## Machine Learning for Topic News Title Summarization 

- In the era of digital information, the volume of news content available to readers has grown exponentially, making it increasingly challenging for individuals to stay informed without becoming overwhelmed. The project's primary goal is to leverage machine learning (ML) techniques for the effective summarization of news articles, aiming to improve the efficiency, accuracy, and readability of these summaries, allowing readers to grasp the essence of news stories without dedicating extensive time to reading full articles.

- The stakeholders of this project can be individual readers, news organizations, educational sectors, and potentially government bodies reliant on swift and accurate information dissemination. Improved news summarization models can transform media consumption by providing accessible, succinct summaries of complex news stories, thereby enhancing public knowledge and engagement. Additionally, in broader vew, enhanced news summarization techniques could pave the way for similar advancements in summarizing other forms of text, such as academic literature, legal documents, and social media feeds.

- Potential Model We will Explore:
    - Bert summarization
    - Fint tune T5-small
    - Mamba

In [1]:
from bert_score import score
import pandas as pd
from tqdm import tqdm
import re
from rouge import Rouge
import os

#### 1. Extractive Bert Summarization without Fine Tunning.

In [2]:
from summarizer import Summarizer, TransformerSummarizer    

# Initialize the BERT model
model = Summarizer()

Some weights of the model checkpoint at bert-large-uncased were not used when initializing BertModel: ['cls.predictions.transform.dense.weight', 'cls.seq_relationship.weight', 'cls.predictions.transform.LayerNorm.weight', 'cls.predictions.transform.LayerNorm.bias', 'cls.seq_relationship.bias', 'cls.predictions.bias', 'cls.predictions.transform.dense.bias']
- This IS expected if you are initializing BertModel from the checkpoint of a model trained on another task or with another architecture (e.g. initializing a BertForSequenceClassification model from a BertForPreTraining model).
- This IS NOT expected if you are initializing BertModel from the checkpoint of a model that you expect to be exactly identical (initializing a BertForSequenceClassification model from a BertForSequenceClassification model).


In [3]:
test_set = pd.read_csv('data/test_set.csv')
test_set['content'] = test_set['content'].apply(lambda x: re.sub(r'[\r\n]+', ' ', x))
test = test_set.head().copy()

In [2]:
# Use the model to generate summaries
def generate_summary(texts, model):
    summaries = []
    length = len(texts)
    for i in tqdm(range(length)):
        context = texts[i]
        summ = model(context, num_sentences=1)  
        summaries.append(summ)
    return summaries

# 判断 test_set_summary_bert.csv 是否存在，如果存在则不运行以下代码：
if os.path.exists('data/test_set_summary_bert.csv'):
    print('data/test_set_summary_bert.csv already exists, skipping the generation of summaries')
else:
# 假设 test['content'] 是一个包含文本的列表
    summaries = generate_summary(test_set['content'].tolist(), model)
    test_set['summary_bert'] = summaries
    test_set = test_set[['data_id', 'title', 'content_length', 'category_level_1', 'category_level_2', 'summary_bert']]
# save the result:
    test_set.to_csv('data/test_set_summary_bert.csv', index=False)

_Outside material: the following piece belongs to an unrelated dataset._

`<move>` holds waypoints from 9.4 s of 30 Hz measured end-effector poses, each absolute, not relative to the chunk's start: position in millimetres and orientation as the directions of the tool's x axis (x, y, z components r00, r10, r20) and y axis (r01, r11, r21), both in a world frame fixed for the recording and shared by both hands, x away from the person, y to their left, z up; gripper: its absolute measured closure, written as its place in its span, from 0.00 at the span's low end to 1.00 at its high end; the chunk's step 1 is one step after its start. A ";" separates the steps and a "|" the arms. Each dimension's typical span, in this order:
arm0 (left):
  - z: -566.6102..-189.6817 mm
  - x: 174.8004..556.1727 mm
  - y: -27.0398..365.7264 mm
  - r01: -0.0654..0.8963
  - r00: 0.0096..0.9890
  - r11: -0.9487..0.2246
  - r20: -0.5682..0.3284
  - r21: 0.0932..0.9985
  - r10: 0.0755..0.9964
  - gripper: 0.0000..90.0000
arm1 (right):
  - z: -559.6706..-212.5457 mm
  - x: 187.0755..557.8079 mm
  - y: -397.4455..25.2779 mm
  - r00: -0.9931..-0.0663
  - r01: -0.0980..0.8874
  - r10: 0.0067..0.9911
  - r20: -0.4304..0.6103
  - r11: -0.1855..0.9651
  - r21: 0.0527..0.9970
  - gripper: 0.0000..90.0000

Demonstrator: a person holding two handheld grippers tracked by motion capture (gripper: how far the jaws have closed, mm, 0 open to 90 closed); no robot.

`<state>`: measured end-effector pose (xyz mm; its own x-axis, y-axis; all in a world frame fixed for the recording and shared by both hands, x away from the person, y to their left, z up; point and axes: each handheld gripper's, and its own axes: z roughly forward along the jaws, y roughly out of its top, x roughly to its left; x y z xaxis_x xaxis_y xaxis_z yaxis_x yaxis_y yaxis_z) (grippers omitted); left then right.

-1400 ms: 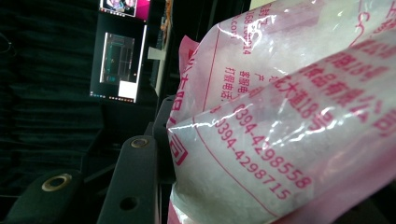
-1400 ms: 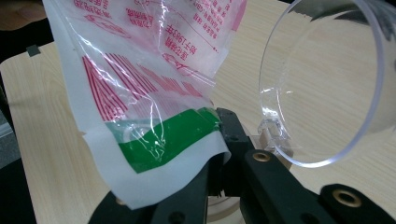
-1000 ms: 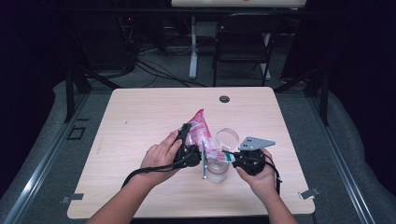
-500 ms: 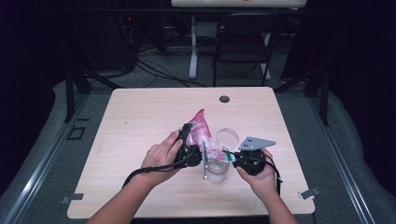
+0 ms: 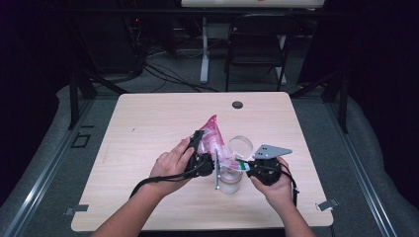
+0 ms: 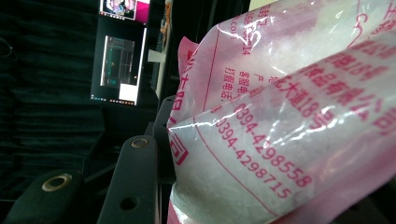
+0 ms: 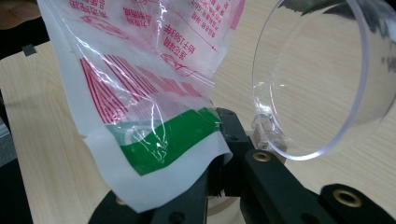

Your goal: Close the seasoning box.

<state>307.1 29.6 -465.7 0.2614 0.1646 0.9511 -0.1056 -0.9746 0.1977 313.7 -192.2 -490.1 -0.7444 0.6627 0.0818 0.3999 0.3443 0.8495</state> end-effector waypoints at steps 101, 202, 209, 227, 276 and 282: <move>-465.2 303.6 23.1 -0.131 0.245 -0.976 0.960 0.172 0.137 0.68 | -497.1 315.8 -192.9 -0.740 0.421 0.666 0.092 0.353 0.835 1.00; -466.9 303.8 27.6 -0.120 0.281 -0.970 0.945 0.209 0.169 0.68 | -494.0 312.5 -192.8 -0.737 0.407 0.674 0.052 0.380 0.831 1.00; -468.6 304.1 31.9 -0.107 0.297 -0.966 0.935 0.236 0.195 0.68 | -492.9 311.7 -191.6 -0.740 0.402 0.670 0.052 0.379 0.833 1.00; -469.1 304.1 39.1 -0.078 0.316 -0.961 0.921 0.265 0.228 0.68 | -486.7 310.7 -188.4 -0.747 0.381 0.663 0.046 0.370 0.847 1.00; -488.3 303.2 54.9 0.013 0.401 -0.942 0.862 0.335 0.312 0.71 | -481.9 310.7 -178.7 -0.759 0.353 0.650 0.040 0.358 0.864 1.00; -491.3 302.8 55.6 0.024 0.409 -0.940 0.854 0.341 0.321 0.71 | -482.1 310.8 -177.9 -0.761 0.352 0.647 0.041 0.359 0.864 1.00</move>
<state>302.8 55.6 -491.3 0.4090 0.3205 0.8544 0.0238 -0.9397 0.3411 310.8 -177.9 -482.1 -0.7610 0.6474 0.0413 0.3525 0.3593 0.8641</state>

data/test_set_summary_bert.csv already exists, skipping the generation of summaries


#### 1.1. Calculate the Rouge Score:

In [3]:
filename = 'data/test_set_summary_bert.csv'
metric_df = pd.read_csv(filename)

In [14]:
# Calculate the ROUGE score based on the column of 'summary_bert' and 'title'
def calculate_average_rouge(df, summary_col='summary_bert', reference_col='title'):
    rouge = Rouge()
    scores = {'rouge-1': {'f': []}, 'rouge-2': {'f': []}, 'rouge-l': {'f': []}}
    
    for index, row in df.iterrows():
        score = rouge.get_scores(row[summary_col], row[reference_col])[0]
        for key in score:
            scores[key]['f'].append(score[key]['f'])
    
    # Calculating the average scores
    avg_scores = {key: {'f': sum(values['f']) / len(values['f'])} for key, values in scores.items()}
    
    return avg_scores

In [10]:
avg_rouge_scores = calculate_average_rouge(metric_df)
print("Average ROUGE scores:", avg_rouge_scores)

Average ROUGE scores: {'rouge-1': {'f': 0.20443960614422044}, 'rouge-2': {'f': 0.07319228343811812}, 'rouge-l': {'f': 0.17942339480933162}}


#### 1.2. Calculate the Bert-Score:

In [8]:
# Calculate BERTScore
P, R, F1 = score(metric_df['summary_bert'].to_list(), metric_df['title'].to_list(), lang='en', verbose=True)

tokenizer.json:   0%|          | 0.00/1.36M [00:00<?, ?B/s]

Some weights of RobertaModel were not initialized from the model checkpoint at roberta-large and are newly initialized: ['roberta.pooler.dense.bias', 'roberta.pooler.dense.weight']
You should probably TRAIN this model on a down-stream task to be able to use it for predictions and inference.


calculating scores...
computing bert embedding.


  0%|          | 0/38 [00:00<?, ?it/s]

computing greedy matching.


  0%|          | 0/20 [00:00<?, ?it/s]

done in 80.73 seconds, 15.08 sentences/sec


In [9]:
print(f"Precision: {P.mean():.4f}, Recall: {R.mean():.4f}, F1 score: {F1.mean():.4f}")

Precision: 0.8582, Recall: 0.8844, F1 score: 0.8708